• **Work required**:
From the line below that contains "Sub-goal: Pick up" to the line that contains "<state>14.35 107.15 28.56", repeat every line exactly, both ends included, and nothing else.

********

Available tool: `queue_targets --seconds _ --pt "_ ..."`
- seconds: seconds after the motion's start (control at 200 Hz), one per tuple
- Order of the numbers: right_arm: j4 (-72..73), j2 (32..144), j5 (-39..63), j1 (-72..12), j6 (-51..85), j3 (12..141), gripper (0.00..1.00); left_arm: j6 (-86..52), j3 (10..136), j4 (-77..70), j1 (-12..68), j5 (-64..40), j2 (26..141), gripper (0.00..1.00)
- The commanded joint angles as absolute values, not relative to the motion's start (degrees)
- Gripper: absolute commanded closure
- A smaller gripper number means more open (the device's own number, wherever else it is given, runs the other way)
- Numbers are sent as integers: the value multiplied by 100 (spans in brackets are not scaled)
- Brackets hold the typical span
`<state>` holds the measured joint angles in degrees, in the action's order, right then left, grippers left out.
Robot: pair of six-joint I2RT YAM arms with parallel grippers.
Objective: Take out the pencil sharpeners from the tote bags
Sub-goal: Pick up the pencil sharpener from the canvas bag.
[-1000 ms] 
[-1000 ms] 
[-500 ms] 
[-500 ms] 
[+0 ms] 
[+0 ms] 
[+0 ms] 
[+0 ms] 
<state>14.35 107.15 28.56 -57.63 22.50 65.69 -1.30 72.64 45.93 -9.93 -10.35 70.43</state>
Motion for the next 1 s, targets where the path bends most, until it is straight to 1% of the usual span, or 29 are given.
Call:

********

• **Solution to this task**:
Sub-goal: Pick up the pencil sharpener from the canvas bag.
[-1000 ms] 
[-1000 ms] 
[-500 ms] 
[-500 ms] 
[+0 ms] 
[+0 ms] 
[+0 ms] 
[+0 ms] 
<state>14.35 107.15 28.56 -57.63 22.50 65.69 -1.30 72.64 45.93 -9.93 -10.35 70.43</state>

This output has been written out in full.